Forgiving My Birth Mother

     A reader discovered my blog by typing in a Google search, “How to Forgive My Birth Mother.” Google has all these analytics that show you how people arrive at your blog. When I read that, I froze for a second because I remember being there. I remember being in that stage where I needed to release that anger and sadness built up inside of me due to my birth mother abandoning me.

    I wasn’t that adoptee that had an adoption plan created. Perhaps that is what hurts the most. I was that adoptee where an ad was published in the newspaper in hopes that my birth mother would come forward and relinquish her rights as my parent for me to be placed for adoption and become adoptable.

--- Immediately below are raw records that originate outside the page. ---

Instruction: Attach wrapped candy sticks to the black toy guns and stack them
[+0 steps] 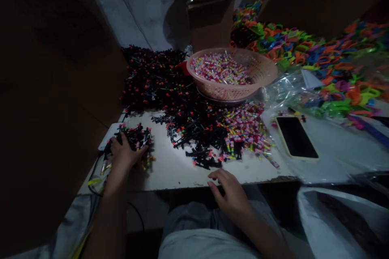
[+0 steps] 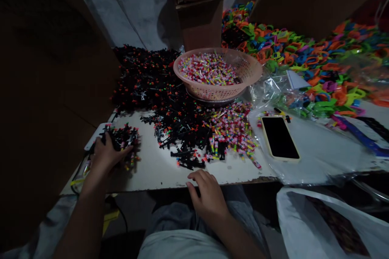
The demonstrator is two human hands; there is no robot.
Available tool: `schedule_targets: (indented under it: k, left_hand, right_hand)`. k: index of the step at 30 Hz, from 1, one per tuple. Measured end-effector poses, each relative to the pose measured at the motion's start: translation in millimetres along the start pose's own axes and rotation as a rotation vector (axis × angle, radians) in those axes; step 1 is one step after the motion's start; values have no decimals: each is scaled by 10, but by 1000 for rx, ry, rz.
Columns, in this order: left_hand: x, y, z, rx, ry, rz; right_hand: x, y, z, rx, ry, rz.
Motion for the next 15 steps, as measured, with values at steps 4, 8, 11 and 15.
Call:
schedule_targets:
  k: [4, 8, 11, 15]
  left_hand:
    - [-20, 257, 4, -52, 33, 36]
    - [-25, 439, 52, -100, 24, 78]
    - [16, 449, 74, -136, 49, 126]
    - [122, 268, 29, -132, 68, 102]
  right_hand:
    - [-1, 6, 28, 9, 5, 65]
    - [13, -9, 19, 28, 7, 62]
    - [77, -30, -29, 29, -1, 11]
    - [207, -44, -94, 27, -33, -43]
Point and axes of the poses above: each hand's wrist, its own y-axis towards the middle knuckle, its own x-axis out of the back of the hand, z = x × y, the point moved 4 cm from there along y, towards the middle knuckle, and after that the axes turned 9 degrees about y, right-handed, at the moved point
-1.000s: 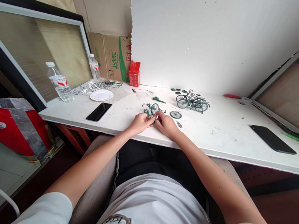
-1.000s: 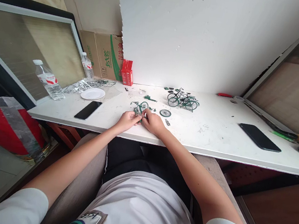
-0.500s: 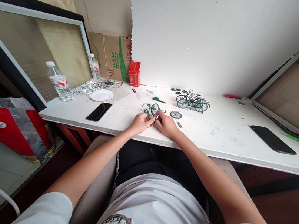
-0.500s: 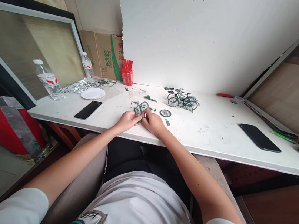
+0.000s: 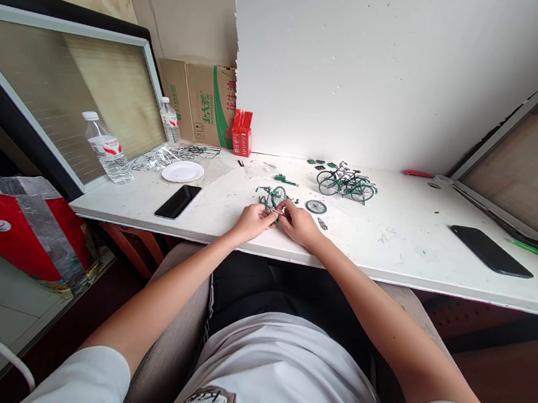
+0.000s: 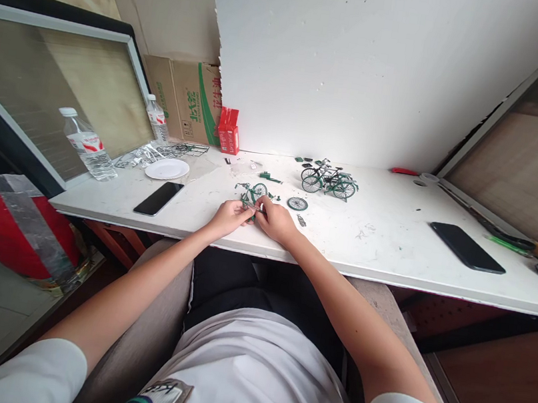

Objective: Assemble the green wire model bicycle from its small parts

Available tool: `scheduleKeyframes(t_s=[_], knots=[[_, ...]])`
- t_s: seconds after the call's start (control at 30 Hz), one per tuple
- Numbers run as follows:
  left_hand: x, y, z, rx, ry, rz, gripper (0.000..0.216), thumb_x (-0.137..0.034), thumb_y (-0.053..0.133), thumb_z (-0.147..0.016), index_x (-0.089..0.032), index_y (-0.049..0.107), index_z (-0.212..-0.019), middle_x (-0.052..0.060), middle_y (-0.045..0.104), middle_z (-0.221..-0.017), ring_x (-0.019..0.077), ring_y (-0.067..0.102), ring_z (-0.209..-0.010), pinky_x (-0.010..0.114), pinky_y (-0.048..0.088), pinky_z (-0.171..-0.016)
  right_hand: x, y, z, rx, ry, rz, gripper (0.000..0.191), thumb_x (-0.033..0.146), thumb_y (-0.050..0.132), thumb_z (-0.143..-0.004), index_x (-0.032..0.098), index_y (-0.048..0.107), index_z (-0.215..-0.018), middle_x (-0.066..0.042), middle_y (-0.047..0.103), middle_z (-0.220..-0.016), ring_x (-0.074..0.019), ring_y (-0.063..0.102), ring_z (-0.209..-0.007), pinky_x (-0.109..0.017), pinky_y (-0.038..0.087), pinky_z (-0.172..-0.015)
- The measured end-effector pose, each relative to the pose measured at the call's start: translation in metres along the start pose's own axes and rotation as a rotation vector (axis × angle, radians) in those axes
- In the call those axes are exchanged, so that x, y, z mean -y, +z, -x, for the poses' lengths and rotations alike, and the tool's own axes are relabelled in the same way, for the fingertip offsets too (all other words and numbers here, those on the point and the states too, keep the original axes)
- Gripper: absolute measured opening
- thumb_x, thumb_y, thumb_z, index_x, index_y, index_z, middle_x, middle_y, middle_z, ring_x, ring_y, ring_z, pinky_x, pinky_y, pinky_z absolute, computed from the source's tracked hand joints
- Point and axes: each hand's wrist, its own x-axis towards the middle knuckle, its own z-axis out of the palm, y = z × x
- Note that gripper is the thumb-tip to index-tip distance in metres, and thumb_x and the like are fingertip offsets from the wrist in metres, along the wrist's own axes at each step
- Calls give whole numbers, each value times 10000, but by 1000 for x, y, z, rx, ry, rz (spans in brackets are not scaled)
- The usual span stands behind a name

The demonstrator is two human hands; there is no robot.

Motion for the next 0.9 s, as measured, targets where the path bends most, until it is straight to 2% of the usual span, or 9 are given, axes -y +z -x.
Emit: scheduleKeyframes(t_s=[0.9], knots=[[0, 0, 0, -1, 0, 9, 317, -384, 802, -892, -166, 620, -752, 72, 740, -727, 201, 762, -727, 251, 544, -632, 0, 0, 0, 0, 0, 7, 256, 322, 516, -974, 207, 617, -1180, -65, 745, -885, -228, 626, -673, -295, 397, -652]])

    I don’t believe there is a word in the dictionary to describe the pain that I felt from my birth mother abandoning me, although it has gotten better as I have gotten older simply because I now have an understanding that sometimes “life” happens. And sometimes you find yourself with your back against the wall, and the only thing you feel you can do is to duck and run.
    But it still doesn’t take that sting away that flares up every so often.
    As angry and hurt as I have been for years, I still needed to know who she was. I did not want to yell or curse her out. I did not want to be angry or mad at her. I only wanted to see her face and look into her eyes.
    I will never forget looking into her eyes (with my shades on of course because I was scared as hell). I didn’t want her to look into my eyes and see my pain. I wanted her to see that I was strong without her, but my eyes would tell a different story. I knew they would. What I saw from her eyes was pain, embarrassment, anguish. What I saw was her young self in a grown woman’s body. At that moment as I walked up to her for the first time, I saw her eyes fixated on me with shame as she went back to the day she abandoned me.
    What I saw was that she made a terrible mistake years ago and she was paying for it day after day. I saw it in her eyes.
    She had yet to forgive herself.
    What was the sense of me beating her up after life has beaten her up for years? Her face said it all.
    I would never say I had a better life, but I surely had it better than her. My life is a testament of that.
    Forgiving my birth mother seemed impossible for years. Impossible! I would think of all the torment I had to endure wondering how someone that carried me full term and gave birth to me that is supposed to love me and protect me, just left me. Just like that. But what I learned over time and through talking with birth mothers is that there is always a story. You have a story. I have a story. Birth parents have stories, too. A story that is sometimes worth listening to and having compassion for before we judge.
    I don’t have the answers as to why my birth mother abandoned me, even though I am in reunion. What I do have is a heart. I have learned to extend grace and mercy to my birth mother despite what she did to me. We all fall short, just in different areas even though this is a huge area.
    I had to forgive my birth mother for myself first to have peace. I had to release that anger and pain that was taking over my life and prohibiting me from being happy, productive, confident, and successful. Secondly, as a Christian, I knew I had to do it for God. Lord, when I think of the many times He has had to forgive me. Goodness.
    If you are reading this right now and you feel hurt, angry, or betrayed by your birth mother, I encourage you to find peace by forgiving her. Do it for yourself if anything. And if you have the chance to hear her out, try to if possible. I am not a mother, but I know that it must take lots of courage and faith to place a child for adoption.
    I am in a place right now preparing myself to hear the truth even if it hurts concerning what led to my birth mother abandoning me. It may require me having to forgive her another time or 100 more times. I will do what I have to do to keep my peace because I matter. Remember, healing from adoption is a journey. It won’t happen overnight or tomorrow. The first step is letting go and allowing yourself to LIVE and LOVE past the pain.
    Have you felt the need to forgive your birth mother to move on in life? 
    Have you received an apology from your birth mother? If yes, and if you are comfortable, I welcome you to share your story in the comments.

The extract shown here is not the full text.